What to work on: An exact copy of the listing is required.

Data provided:
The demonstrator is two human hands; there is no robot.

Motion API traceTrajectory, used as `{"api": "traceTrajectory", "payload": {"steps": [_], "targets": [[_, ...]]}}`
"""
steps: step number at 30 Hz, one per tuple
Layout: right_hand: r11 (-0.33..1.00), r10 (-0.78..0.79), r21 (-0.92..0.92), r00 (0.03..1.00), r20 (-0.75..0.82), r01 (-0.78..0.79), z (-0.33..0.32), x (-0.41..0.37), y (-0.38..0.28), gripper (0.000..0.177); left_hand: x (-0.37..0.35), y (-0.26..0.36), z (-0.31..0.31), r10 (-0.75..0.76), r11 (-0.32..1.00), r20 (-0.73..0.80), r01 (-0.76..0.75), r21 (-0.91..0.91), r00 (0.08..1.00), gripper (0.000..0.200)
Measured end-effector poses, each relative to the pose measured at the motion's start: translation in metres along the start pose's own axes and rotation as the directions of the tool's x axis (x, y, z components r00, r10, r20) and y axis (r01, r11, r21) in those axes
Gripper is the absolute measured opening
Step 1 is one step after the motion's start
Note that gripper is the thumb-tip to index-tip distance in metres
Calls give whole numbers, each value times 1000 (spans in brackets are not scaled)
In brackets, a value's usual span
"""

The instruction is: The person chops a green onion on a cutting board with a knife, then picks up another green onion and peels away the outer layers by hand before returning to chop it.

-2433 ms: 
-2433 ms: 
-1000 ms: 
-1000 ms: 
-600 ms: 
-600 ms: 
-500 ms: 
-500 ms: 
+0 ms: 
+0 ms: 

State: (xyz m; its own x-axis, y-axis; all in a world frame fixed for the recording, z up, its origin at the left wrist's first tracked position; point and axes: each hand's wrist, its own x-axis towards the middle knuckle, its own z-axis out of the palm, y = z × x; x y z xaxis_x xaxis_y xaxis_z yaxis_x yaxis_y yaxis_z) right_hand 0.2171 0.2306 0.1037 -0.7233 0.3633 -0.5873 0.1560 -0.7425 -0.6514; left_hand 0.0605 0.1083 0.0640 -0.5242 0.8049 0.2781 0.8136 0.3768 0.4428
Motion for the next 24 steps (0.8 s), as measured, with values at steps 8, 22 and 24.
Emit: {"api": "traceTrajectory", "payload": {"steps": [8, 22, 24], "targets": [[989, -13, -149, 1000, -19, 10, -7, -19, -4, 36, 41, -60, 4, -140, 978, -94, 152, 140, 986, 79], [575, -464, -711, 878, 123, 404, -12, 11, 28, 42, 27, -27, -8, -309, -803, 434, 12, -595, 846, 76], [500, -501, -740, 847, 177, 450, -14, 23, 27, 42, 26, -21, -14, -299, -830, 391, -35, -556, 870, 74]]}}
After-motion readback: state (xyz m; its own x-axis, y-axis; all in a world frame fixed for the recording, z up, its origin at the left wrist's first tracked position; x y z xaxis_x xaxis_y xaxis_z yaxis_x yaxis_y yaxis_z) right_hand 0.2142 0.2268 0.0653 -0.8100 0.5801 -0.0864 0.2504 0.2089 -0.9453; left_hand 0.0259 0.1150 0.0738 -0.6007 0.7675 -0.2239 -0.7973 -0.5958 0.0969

Answer box:
The demonstrator is two human hands; there is no robot.

Motion API traceTrajectory, used as `{"api": "traceTrajectory", "payload": {"steps": [_], "targets": [[_, ...]]}}`
"""
steps: step number at 30 Hz, one per tuple
Layout: right_hand: r11 (-0.33..1.00), r10 (-0.78..0.79), r21 (-0.92..0.92), r00 (0.03..1.00), r20 (-0.75..0.82), r01 (-0.78..0.79), z (-0.33..0.32), x (-0.41..0.37), y (-0.38..0.28), gripper (0.000..0.177); left_hand: x (-0.37..0.35), y (-0.26..0.36), z (-0.31..0.31), r10 (-0.75..0.76), r11 (-0.32..1.00), r20 (-0.73..0.80), r01 (-0.76..0.75), r21 (-0.91..0.91), r00 (0.08..1.00), gripper (0.000..0.200)
Measured end-effector poses, each relative to the pose measured at the motion's start: translation in metres along the start pose's own axes and rotation as the directions of the tool's x axis (x, y, z components r00, r10, r20) and y axis (r01, r11, r21) in those axes
Gripper is the absolute measured opening
Step 1 is one step after the motion's start
Note that gripper is the thumb-tip to index-tip distance in metres
Calls give whole numbers, each value times 1000 (spans in brackets are not scaled)
In brackets, a value's usual span
"""

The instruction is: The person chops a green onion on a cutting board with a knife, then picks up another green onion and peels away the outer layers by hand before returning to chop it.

-2433 ms: 
-2433 ms: 
-1000 ms: 
-1000 ms: 
-600 ms: 
-600 ms: 
-500 ms: 
-500 ms: 
+0 ms: 
+0 ms: 

State: (xyz m; its own x-axis, y-axis; all in a world frame fixed for the recording, z up, its origin at the left wrist's first tracked position; point and axes: each hand's wrist, its own x-axis towards the middle knuckle, its own z-axis out of the palm, y = z × x; x y z xaxis_x xaxis_y xaxis_z yaxis_x yaxis_y yaxis_z) right_hand 0.2171 0.2306 0.1037 -0.7233 0.3633 -0.5873 0.1560 -0.7425 -0.6514; left_hand 0.0605 0.1083 0.0640 -0.5242 0.8049 0.2781 0.8136 0.3768 0.4428
Motion for the next 24 steps (0.8 s), as measured, with values at steps 8, 22 and 24.
Emit: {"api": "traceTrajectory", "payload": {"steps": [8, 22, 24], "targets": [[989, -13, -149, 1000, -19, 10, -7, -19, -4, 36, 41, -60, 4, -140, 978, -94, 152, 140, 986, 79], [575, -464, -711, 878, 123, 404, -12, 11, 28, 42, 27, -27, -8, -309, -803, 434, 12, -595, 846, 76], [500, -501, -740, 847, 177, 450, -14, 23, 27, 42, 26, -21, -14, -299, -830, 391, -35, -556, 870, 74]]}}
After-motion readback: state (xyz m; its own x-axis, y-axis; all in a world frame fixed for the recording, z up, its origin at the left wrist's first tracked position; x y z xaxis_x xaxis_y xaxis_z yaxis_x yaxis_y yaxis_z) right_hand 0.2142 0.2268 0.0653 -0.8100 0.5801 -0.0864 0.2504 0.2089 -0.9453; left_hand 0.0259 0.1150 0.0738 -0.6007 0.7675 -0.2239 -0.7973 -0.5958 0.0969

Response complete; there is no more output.